Es freute mich sehr wieder einmal ein directes Lebenszeichen von Ihnen zu erhalten. Das Buch von Güterbock1 sollen Sie sofort nach dem Erscheinen erhalten, aber G. hat in unbegreiflicher Weise getrödelt, u. weiß Hirzel2 nicht, was er eigentlich treibt. Jedenfalls ist das Buch noch nicht fertig, denn das würde ich wissen, da ich mit Hirzel in fortwährender Verbindung stehe. G. lebt in glänzenden Verhältnissen,3 und solche Vögel singen nicht so viel wie andere, die sich über jeden Bissen freuen müssen! Seine Diss. ist gut, aber mit einigen Dingen bin doch ich nicht einverstanden. Ich freue mich auf Ihre Anzeige.4 Ich habe Gaidoz auch einen kleinen Beitrag eingeschickt, die Etymol. des irischen Artikels.5 An Joh. Schmidt6 habe ich schon vor ¾ Jahr einen Artikel über das irische Praes. sec. eingereicht.7 Im Laufe des Jahres gebe ich mit Stokes zusammen eine Fortsetzung der irischen Texte heraus (aber bitte um silentium darüber). Dieses Semester lese ich zum 1. Male Cymrische Gramm., privatiss. mit 6 Mann. Es macht mir Vergnügen, nur wird meine Aussprache schluderhaft sein. Stokes schreibt jetzt zugleich an drei Büchern! Rhys‘ neues Buch werden Sie gesehen haben. – Die Professur in Edinburg hat ein Mr. Mackinnon (?) erhalten, ein großer Unbekannter.8

Mit herzlichem Gruß u. Glückwunsch z. Neuen Jahr

Ihr

EW.


1 Bruno Güterbock (1858-1940), deutscher Privatgelehrter; hier geht es um seine Diss. Bemerkungen über die lateinischen Lehnwörter im Irischen. Teil 1: Zur Lautlehre, Leipzig: Pöschel & Trepte, 1882.
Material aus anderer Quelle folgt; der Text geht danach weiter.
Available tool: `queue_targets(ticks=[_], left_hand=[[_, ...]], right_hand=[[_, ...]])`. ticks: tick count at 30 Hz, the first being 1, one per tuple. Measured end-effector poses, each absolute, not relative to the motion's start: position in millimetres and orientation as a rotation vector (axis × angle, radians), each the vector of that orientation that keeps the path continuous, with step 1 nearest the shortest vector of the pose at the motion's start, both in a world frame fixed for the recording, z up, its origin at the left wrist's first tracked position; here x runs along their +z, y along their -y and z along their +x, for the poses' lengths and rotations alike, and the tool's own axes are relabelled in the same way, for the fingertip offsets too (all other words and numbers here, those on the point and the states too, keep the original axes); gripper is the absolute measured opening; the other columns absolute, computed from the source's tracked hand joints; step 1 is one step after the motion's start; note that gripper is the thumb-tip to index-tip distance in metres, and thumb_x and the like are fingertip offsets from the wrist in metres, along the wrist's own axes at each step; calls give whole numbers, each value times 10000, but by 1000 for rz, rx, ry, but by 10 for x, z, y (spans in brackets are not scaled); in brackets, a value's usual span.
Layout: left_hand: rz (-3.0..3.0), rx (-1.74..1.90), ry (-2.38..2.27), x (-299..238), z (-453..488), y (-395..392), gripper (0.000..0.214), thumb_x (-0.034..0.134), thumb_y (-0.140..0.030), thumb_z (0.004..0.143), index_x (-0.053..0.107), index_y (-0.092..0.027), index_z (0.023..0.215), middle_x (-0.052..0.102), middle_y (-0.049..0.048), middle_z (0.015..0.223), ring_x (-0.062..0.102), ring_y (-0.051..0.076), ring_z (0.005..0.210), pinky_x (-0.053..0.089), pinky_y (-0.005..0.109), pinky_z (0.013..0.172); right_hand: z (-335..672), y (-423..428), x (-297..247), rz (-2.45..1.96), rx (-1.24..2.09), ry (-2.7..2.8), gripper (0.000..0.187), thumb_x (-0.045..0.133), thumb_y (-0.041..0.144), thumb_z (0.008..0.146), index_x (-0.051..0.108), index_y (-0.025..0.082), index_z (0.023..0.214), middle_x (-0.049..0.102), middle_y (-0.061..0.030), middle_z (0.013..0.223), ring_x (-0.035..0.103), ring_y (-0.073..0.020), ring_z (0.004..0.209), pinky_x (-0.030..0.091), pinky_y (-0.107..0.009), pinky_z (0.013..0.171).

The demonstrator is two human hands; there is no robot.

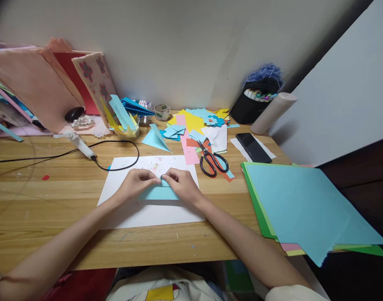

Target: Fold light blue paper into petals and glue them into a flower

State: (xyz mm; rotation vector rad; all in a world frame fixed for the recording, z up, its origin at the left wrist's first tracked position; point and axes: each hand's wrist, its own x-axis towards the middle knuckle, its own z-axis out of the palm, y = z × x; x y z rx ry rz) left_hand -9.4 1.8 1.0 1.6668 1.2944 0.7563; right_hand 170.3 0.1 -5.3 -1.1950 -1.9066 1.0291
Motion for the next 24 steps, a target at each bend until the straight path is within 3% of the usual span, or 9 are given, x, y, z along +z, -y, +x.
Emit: queue_targets(ticks=[15,20,24], left_hand=[[1474,747,-1233,27,-41,5,330,658,-435,619,649,-105,611,620,35,597,501,116,559,382,219,532],[1393,756,-1202,7,-74,-29,367,659,-478,607,649,-112,637,618,27,622,500,114,572,377,216,535],[1401,742,-1186,13,-64,-27,367,611,-485,662,624,-119,630,572,-6,577,459,94,543,347,206,521]], right_hand=[[1684,20,-48,-1195,1137,1884,327,387,386,862,459,170,627,418,29,609,375,-100,590,295,-223,549],[1731,-10,-16,-1145,1205,1918,225,560,394,754,533,171,754,501,19,707,424,-115,663,328,-224,598],[1740,-23,-31,-1168,1220,1888,204,569,365,734,535,164,725,500,21,685,422,-114,649,325,-227,595]])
2 Salomon Hirzel (1804-1877), aus Zürich stammender Verleger in Halle a.S. – Güterbocks Diss. wurde jedoch nicht von Hirzel verlegt; Windisch nimmt dies irrtümtlich (oder „automatisch“) an, weil die Indices glossarum et vocabulorum Hibernicorum quae in grammaticae Celticae editione altera explanantur, composuerunt B. Güterbock et R. Thurneysen, Leipzig 1881 bei Hirzel erschienen waren.

3 Güterbock war der Sohn des Bankiers Gustav Güterbock (1820-1910); die Familie war vom Judentum zum Protestantismus konvertiert. Bruno Güterbocks Sohn war der bedeutende Hethitologe Hans Gustav G. (1908-2000).

4 Schuchardt, Revue Celtique 5, 1881-1883, 489-495, Schuchardts abschließendes Urteil lautet: „Durch die vorstehenden Bemerkungen soll keineswegs der Werth einer Arbeit herabgesetzt werden, welche mit Sachkenntnis, Sorgfalt und Scharfsinn verfertigt ist und die Gutes und Neues bringt; sie sollen dem Verfasser nur den Weg zeigen, auf welchem er ihren Werth zu erhoehen vermag“.

5 Windisch, „Mélanges: Der irische Artikel“, Revue Celtique 5, 1881-1883, 461-466.

6 Johannes Schmidt (1841-1901), Sprachwissenschaftler, Prof. in Berlin; Mithrsg. der Zeitschrift für vergleichende Sprachforschung auf dem Gebiete des Deutschen, Griechischen und Lateinischen.

7 Windisch, „Das irische praesens secundarium“, Zeitschrift für vergleichende Sprachforschung 27 (N. F. 7), 1885, 156-167.

8 Donald MacKinnon (1839-1914), er stammte von der Hebrideninsel Colonsay, war also keltischer „Muttersprachler“, und bekleidete die Edinburgher Professur bis zu seinem Tod.